Output only the lines below from the one containing "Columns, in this" to the one containing "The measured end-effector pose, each", exactly as written, both ends kept.
#### Data shown
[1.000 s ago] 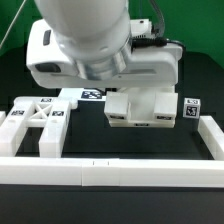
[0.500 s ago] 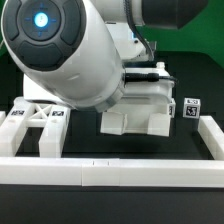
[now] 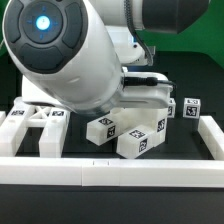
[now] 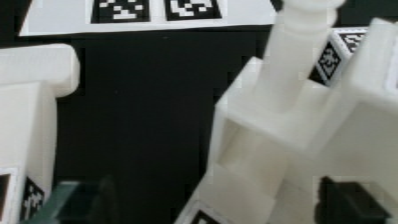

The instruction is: Assemble chair

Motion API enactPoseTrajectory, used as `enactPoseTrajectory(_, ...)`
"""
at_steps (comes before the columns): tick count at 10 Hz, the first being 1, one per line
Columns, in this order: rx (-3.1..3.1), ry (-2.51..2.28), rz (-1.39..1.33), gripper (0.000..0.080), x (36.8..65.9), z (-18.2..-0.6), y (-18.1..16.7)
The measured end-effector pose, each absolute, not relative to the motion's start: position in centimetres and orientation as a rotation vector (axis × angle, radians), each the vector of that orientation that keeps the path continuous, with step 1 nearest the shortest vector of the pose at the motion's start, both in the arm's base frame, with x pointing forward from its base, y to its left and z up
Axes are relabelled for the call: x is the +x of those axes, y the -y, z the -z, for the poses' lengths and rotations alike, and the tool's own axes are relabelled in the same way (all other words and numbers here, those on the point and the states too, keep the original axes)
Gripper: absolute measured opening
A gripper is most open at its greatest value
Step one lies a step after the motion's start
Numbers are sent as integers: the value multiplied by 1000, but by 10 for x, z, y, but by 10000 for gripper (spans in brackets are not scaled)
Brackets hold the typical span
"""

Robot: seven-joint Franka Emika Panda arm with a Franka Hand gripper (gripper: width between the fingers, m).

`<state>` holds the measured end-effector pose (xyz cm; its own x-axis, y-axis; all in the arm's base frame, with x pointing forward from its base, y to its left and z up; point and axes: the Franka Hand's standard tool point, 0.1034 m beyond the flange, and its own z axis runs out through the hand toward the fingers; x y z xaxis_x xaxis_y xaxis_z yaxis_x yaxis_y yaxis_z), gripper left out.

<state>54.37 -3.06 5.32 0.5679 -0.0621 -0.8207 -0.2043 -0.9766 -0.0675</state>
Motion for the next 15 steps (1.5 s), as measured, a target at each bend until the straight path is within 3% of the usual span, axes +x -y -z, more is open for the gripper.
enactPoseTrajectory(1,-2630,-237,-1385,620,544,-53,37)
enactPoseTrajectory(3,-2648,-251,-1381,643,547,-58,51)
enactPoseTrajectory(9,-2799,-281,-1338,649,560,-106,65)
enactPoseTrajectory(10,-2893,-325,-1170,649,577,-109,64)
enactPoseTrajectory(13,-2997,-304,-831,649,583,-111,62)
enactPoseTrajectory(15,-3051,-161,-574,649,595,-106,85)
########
## Output of the exercise
Columns, in this order: rx (-3.1..3.1), ry (-2.51..2.28), rz (-1.39..1.33), gripper (0.000..0.080), x (36.8..65.9), z (-18.2..-0.6), y (-18.1..16.7)
The measured end-effector pose, each absolute, not relative to the motion's start: position in centimetres and orientation as a rotation vector (axis × angle, radians), each the vector of that orientation that keeps the path continuous, with step 1 nearest the shortest vector of the pose at the motion's start, both in the arm's base frame, with x pointing forward from its base, y to its left and z up

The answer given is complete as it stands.